Saved entries
%%
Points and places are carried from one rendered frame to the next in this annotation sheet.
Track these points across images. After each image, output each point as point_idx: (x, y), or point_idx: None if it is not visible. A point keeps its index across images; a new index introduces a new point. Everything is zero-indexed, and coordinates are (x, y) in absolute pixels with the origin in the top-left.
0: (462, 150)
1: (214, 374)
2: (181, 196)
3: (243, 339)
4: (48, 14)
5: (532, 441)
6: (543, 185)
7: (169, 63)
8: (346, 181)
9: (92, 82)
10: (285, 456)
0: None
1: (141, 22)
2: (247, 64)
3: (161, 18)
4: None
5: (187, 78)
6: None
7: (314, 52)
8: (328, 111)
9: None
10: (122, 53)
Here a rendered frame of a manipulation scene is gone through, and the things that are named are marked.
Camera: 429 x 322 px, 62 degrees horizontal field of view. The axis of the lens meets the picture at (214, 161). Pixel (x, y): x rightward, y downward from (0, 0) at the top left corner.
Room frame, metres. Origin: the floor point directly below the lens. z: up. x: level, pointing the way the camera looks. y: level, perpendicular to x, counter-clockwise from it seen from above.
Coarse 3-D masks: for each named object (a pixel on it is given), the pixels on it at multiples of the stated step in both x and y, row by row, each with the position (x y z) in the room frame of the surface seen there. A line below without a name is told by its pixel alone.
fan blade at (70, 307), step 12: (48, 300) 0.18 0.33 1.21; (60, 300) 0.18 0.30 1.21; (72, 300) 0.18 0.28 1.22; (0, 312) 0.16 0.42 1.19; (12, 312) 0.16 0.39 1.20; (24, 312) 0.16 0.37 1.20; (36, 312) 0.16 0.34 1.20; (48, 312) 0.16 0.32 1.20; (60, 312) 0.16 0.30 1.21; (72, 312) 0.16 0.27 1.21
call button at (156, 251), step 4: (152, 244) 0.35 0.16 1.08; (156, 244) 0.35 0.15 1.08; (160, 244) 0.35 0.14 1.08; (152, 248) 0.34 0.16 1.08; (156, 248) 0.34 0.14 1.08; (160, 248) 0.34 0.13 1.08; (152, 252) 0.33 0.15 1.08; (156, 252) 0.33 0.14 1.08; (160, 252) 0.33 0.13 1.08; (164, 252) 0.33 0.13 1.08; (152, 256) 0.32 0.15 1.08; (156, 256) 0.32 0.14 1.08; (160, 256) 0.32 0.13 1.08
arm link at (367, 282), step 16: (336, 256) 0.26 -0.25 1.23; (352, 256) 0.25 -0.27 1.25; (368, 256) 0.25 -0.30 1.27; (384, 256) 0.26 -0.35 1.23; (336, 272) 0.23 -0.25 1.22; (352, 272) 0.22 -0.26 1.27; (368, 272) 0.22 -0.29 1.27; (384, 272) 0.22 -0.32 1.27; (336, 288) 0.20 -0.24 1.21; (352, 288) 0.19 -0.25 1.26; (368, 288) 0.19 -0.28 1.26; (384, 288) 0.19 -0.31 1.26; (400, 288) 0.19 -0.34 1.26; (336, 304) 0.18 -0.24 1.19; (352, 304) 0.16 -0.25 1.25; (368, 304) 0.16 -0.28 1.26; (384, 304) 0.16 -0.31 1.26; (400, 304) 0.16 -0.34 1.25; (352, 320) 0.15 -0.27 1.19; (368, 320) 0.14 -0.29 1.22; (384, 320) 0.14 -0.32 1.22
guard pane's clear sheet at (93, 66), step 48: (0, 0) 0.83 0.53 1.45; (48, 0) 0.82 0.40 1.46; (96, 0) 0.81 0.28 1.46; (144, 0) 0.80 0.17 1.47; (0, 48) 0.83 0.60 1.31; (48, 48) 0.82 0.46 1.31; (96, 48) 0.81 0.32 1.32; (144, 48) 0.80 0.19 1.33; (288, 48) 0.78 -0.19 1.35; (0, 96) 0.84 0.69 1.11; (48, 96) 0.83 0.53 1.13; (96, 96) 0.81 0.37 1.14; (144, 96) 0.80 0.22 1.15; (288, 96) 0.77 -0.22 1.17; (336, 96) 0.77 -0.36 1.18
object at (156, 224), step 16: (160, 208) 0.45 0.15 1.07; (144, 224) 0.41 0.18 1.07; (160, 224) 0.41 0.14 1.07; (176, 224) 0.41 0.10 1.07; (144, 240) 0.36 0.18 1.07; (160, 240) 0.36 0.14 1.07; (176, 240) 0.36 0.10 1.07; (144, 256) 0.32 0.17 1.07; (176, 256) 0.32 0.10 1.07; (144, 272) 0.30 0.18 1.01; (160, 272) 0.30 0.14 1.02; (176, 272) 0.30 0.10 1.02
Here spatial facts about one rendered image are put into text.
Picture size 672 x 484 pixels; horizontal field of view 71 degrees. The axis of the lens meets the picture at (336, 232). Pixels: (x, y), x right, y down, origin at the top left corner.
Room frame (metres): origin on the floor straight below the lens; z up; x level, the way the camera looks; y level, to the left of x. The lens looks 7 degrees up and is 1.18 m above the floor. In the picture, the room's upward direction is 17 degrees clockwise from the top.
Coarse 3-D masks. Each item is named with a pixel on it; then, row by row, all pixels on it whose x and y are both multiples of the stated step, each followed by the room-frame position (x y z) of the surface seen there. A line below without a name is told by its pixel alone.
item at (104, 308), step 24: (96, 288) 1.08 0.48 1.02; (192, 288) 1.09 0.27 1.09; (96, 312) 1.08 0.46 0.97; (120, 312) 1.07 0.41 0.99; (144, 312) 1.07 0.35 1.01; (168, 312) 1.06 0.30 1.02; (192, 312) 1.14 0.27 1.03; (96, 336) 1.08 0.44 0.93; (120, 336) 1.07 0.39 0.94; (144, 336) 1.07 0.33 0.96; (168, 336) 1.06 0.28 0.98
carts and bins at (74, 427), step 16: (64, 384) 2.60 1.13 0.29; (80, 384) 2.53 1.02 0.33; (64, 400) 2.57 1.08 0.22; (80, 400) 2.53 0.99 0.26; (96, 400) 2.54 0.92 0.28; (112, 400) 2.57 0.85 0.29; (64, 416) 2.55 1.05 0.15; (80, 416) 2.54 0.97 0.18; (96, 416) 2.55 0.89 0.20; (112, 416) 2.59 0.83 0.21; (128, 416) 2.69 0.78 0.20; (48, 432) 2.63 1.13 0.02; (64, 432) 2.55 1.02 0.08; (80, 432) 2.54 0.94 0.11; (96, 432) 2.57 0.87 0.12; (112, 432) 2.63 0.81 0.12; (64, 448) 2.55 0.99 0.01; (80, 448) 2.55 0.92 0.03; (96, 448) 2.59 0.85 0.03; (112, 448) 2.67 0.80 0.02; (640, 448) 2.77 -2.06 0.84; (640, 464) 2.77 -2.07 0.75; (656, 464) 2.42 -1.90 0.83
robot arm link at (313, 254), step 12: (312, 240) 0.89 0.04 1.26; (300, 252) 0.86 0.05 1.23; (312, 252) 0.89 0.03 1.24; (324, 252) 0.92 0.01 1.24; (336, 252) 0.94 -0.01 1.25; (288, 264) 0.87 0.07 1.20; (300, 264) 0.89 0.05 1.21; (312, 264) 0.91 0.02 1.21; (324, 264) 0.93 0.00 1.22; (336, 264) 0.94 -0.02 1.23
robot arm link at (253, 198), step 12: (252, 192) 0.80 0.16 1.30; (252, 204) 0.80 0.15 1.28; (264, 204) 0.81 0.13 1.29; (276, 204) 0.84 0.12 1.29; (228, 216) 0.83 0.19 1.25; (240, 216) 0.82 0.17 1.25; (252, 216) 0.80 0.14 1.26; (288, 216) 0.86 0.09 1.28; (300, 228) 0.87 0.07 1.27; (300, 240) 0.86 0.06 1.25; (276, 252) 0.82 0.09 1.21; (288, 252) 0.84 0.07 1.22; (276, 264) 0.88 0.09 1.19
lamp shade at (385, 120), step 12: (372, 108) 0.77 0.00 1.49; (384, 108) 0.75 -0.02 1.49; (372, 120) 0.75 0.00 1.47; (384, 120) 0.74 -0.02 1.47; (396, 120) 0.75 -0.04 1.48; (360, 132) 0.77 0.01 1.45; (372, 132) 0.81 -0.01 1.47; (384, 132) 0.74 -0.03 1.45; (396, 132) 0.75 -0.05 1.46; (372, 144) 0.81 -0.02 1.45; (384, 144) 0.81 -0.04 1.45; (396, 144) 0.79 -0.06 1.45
%%
## Work instructions:
Quote the records from their first line to the line with "Camera: 429 x", inclusive, without adding or dropping anything.

## Exercise solution:
Points and places are carried from one rendered frame to the next in this annotation sheet.
Track these points across images. After each image, output each point as point_idx: (x, y), or point_idx: None if it is not visible. A point keeps its index across images; a new index introduces a new point. Everything is zero-indexed, and coordinates are (x, y) in absolute pixels with the origin in the top-left.
0: (462, 150)
1: (214, 374)
2: (181, 196)
3: (243, 339)
4: (48, 14)
5: (532, 441)
6: (543, 185)
7: (169, 63)
8: (346, 181)
9: (92, 82)
10: (285, 456)
0: None
1: (141, 22)
2: (247, 64)
3: (161, 18)
4: None
5: (187, 78)
6: None
7: (314, 52)
8: (328, 111)
9: None
10: (122, 53)
Here a rendered frame of a manipulation scene is gone through, and the things that are named are marked.
Camera: 429 x 322 px, 62 degrees horizontal field of view. The axis of the lens meets the picture at (214, 161). Pixel (x, y): x rightward, y downward from (0, 0) at the top left corner.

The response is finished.